[About this task] Copy out the listing in full, exactly as written, but not its pictures.

START Information provided

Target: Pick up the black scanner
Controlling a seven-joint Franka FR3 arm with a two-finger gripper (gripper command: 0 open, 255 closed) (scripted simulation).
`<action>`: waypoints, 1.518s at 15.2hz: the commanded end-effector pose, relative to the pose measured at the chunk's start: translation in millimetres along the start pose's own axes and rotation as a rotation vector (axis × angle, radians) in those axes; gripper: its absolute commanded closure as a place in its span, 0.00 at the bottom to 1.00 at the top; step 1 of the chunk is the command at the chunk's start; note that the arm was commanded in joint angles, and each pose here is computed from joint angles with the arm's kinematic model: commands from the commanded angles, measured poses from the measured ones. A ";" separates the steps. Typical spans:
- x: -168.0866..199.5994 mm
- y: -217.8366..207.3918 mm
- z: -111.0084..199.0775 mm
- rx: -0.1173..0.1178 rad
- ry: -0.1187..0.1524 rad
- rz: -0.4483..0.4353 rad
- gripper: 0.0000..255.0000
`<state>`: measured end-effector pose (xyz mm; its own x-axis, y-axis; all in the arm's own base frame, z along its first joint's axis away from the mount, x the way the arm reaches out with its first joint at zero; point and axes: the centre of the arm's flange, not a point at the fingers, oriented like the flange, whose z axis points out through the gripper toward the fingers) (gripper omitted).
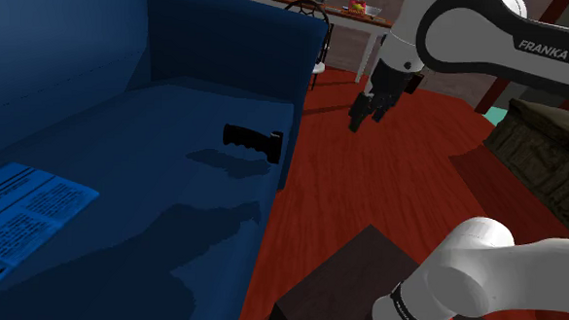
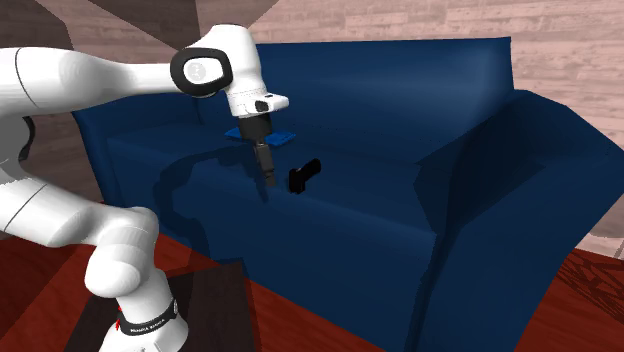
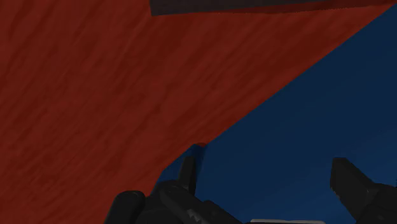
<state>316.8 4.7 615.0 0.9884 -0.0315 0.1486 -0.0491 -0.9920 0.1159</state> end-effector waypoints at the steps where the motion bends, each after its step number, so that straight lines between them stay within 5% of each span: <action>1: 0.0 0.0 0.0 0.000 0.000 0.000 0.00; 13: 109.0 -86.6 40.4 0.149 0.011 -0.410 0.00; 23: 165.2 -186.7 60.6 0.269 0.020 -0.739 0.00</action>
<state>492.0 167.8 560.6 0.7674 0.6255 0.1408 0.6360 -0.7705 -0.0437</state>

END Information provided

[Response below]
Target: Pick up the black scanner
Controlling a seven-joint Franka FR3 arm with a two-finger gripper (gripper command: 0 open, 255 closed) (scripted simulation).
`<action>`: waypoints, 1.518s at 15.2hz: the commanded end-effector pose, relative to the pose measured at the chunk's start: translation in millimetres along the start pose's own axes and rotation as a rotation vector (axis × angle, radians) in those axes; gripper: its absolute commanded closure as a place in its span, 0.00 at the bottom to 1.00 at the top; step 1 of the chunk is the command at the chunk's start; note that the arm was commanded in joint angles, and each pose here is computed from joint angles with the arm's kinematic model: commands from the commanded angles, measured poses from the measured ones. A ";" separates the steps. Typical spans:
- x: -168.0866..199.5994 mm
- y: -217.8366..207.3918 mm
- z: -111.0084..199.0775 mm
- rx: -0.1173..0.1178 rad
- ry: -0.1187..0.1524 rad
- rz: -0.4483..0.4353 rad
- gripper: 0.0000..255.0000
`<state>`: measured end-effector pose (xyz mm; its own x-axis, y-axis; all in the arm's own base frame, z along its first joint's axis away from the mount, x the way the arm reaches out with its first joint at zero; point and axes: the centre of the arm's flange, not a point at the fingers, oriented like the flange, whose z axis points out through the gripper toward the fingers) (gripper omitted).
<state>316.8 4.7 615.0 0.9884 -0.0315 0.1486 -0.0491 -0.9920 0.1159</state> end-effector waypoints at the steps where the motion bends, each after its step number, so that straight lines between them stay within 5% of each span: <action>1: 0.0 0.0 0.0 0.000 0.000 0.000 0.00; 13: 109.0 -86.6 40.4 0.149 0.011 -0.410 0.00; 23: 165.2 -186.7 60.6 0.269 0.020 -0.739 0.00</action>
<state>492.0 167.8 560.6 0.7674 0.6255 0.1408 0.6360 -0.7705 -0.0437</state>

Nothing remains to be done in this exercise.